◆ Aim of the exercise:
The answer is to be an exact copy of the lines below running from the line with "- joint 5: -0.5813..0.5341" down to the line with "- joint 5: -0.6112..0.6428", both ends included, and nothing more.

***** Provided entries

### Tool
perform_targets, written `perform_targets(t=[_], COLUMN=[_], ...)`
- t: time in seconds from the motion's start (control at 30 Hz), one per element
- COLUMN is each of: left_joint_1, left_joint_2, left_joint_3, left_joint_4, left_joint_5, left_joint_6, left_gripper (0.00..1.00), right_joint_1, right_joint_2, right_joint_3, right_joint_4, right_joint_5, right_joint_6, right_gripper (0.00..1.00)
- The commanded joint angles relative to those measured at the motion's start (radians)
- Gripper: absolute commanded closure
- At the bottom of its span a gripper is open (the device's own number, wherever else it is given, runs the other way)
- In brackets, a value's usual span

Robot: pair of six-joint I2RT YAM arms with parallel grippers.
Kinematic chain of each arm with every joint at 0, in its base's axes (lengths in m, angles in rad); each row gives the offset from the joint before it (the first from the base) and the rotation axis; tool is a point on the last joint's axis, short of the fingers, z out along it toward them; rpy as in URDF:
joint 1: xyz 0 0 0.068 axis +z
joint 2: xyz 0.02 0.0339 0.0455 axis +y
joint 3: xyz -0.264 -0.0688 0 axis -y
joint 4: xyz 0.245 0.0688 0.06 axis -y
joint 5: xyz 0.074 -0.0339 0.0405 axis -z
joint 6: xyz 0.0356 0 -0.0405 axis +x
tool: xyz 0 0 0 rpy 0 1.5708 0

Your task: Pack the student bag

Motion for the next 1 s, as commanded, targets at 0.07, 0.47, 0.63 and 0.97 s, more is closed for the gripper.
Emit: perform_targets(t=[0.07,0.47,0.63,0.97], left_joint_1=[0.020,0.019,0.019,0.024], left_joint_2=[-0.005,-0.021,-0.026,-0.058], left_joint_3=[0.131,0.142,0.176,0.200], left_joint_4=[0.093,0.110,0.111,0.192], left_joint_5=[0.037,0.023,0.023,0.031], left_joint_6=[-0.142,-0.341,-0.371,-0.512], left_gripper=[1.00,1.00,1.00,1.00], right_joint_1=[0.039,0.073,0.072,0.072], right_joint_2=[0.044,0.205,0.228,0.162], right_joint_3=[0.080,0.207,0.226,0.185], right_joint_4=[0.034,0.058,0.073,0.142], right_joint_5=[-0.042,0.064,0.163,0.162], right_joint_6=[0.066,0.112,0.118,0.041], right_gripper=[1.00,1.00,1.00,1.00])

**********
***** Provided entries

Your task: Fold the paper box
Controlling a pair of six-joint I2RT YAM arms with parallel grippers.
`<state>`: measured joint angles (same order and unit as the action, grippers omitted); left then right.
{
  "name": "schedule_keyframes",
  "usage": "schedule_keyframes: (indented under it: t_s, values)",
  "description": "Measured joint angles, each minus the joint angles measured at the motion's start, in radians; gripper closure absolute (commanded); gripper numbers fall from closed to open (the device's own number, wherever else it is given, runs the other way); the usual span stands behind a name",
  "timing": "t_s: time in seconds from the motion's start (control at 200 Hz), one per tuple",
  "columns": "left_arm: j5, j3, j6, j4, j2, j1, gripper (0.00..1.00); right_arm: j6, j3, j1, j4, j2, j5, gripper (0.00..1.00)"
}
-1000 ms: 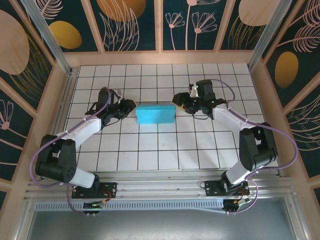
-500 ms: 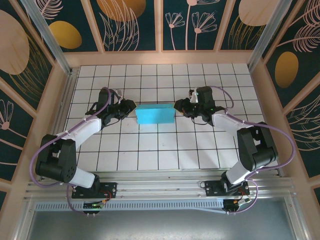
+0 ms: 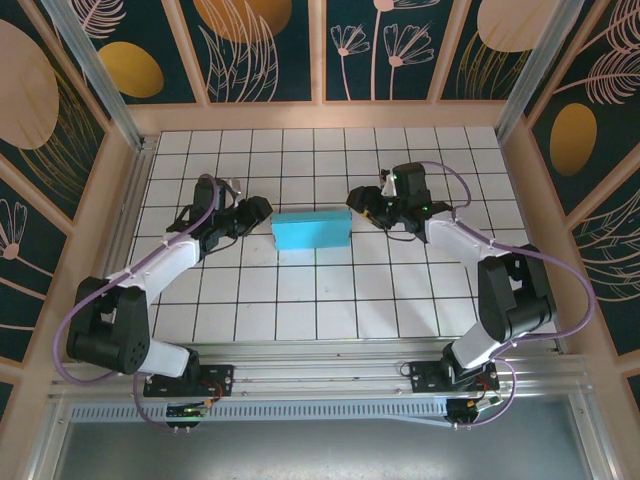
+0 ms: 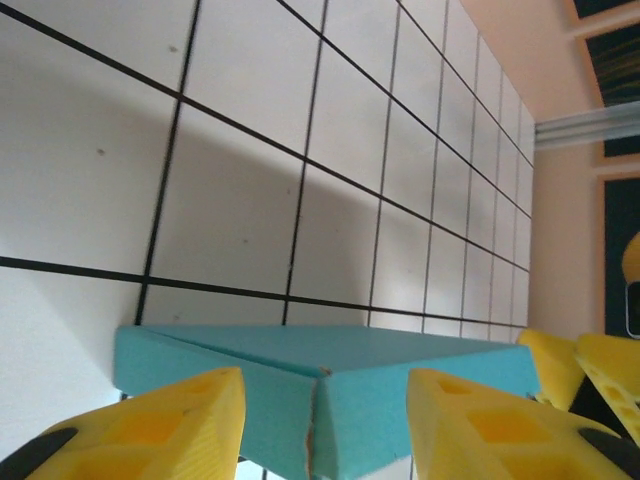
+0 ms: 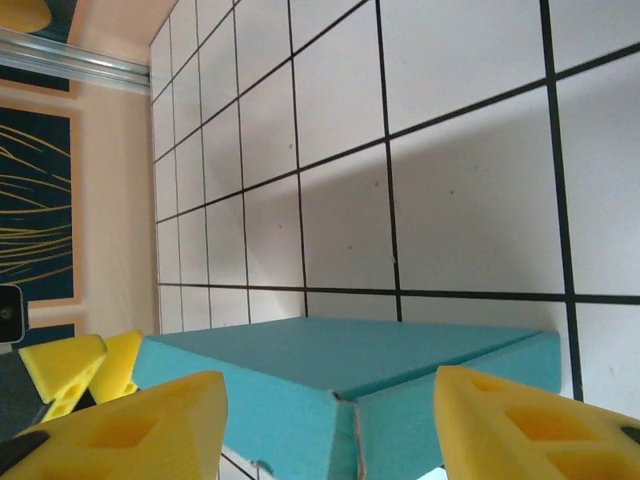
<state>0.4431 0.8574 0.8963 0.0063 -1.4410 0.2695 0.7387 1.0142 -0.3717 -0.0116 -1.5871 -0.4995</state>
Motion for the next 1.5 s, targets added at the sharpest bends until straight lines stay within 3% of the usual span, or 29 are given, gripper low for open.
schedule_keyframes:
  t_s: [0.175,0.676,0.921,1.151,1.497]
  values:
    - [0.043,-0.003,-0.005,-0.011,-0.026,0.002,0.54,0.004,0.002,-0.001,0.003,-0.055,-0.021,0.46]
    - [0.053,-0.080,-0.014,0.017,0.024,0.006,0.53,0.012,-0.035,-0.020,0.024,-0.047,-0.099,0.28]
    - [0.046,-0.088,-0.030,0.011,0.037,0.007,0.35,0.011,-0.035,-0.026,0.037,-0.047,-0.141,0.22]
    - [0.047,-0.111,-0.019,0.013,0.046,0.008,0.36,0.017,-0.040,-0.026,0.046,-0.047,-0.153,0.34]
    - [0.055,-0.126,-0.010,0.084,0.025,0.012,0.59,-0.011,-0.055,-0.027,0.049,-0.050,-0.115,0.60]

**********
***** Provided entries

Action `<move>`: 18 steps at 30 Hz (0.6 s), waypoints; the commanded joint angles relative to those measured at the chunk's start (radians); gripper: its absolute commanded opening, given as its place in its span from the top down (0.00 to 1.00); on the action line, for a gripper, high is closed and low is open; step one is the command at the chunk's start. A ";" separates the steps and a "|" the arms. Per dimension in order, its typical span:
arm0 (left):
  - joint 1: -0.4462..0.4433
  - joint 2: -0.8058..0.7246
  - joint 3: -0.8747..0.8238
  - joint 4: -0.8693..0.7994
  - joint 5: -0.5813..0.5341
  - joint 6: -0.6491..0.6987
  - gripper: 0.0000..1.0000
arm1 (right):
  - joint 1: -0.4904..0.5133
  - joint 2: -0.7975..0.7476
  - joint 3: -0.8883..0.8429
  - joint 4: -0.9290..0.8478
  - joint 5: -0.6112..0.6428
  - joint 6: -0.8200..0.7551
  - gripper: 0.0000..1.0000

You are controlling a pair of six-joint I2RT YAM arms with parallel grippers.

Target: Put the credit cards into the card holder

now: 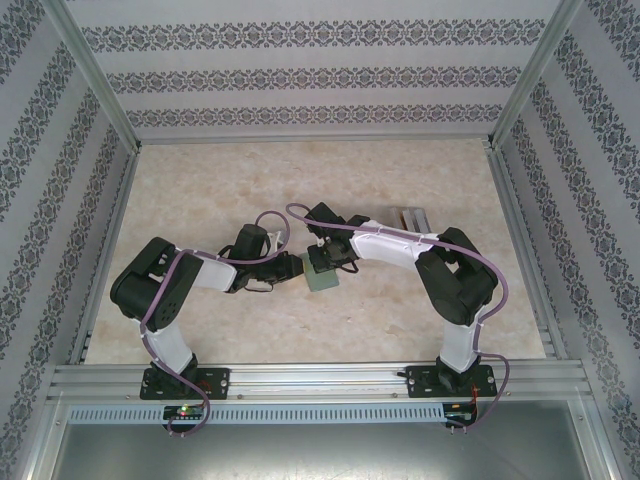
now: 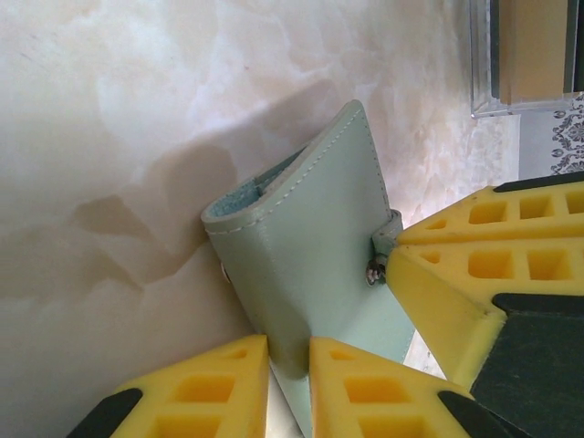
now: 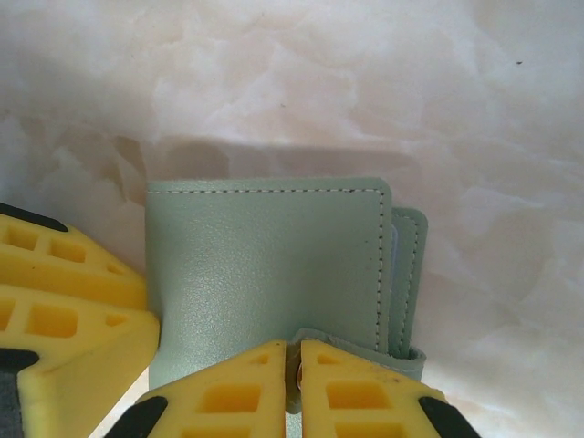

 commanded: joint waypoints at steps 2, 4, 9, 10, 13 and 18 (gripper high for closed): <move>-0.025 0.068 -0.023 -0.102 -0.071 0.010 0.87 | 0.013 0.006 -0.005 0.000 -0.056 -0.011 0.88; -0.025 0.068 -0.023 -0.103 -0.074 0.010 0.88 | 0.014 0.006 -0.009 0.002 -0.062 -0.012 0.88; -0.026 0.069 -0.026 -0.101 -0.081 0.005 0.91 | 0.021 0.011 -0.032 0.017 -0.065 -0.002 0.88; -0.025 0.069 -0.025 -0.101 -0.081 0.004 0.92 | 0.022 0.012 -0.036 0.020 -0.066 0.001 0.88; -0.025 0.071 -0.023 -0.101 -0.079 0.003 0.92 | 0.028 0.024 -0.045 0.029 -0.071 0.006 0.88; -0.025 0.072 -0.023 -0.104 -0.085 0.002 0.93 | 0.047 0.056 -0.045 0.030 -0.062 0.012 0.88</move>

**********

◆ Solved exercise:
  - joint 5: -0.5813..0.5341
  - joint 6: -0.6491..0.6987
  - gripper: 0.0000..1.0000
arm1 (right):
  - joint 1: -0.4904..0.5133
  - joint 2: -0.7975..0.7476
  - joint 3: -0.8883..0.8429
  - joint 4: -0.9290..0.8478
  - joint 5: -0.6112..0.6428

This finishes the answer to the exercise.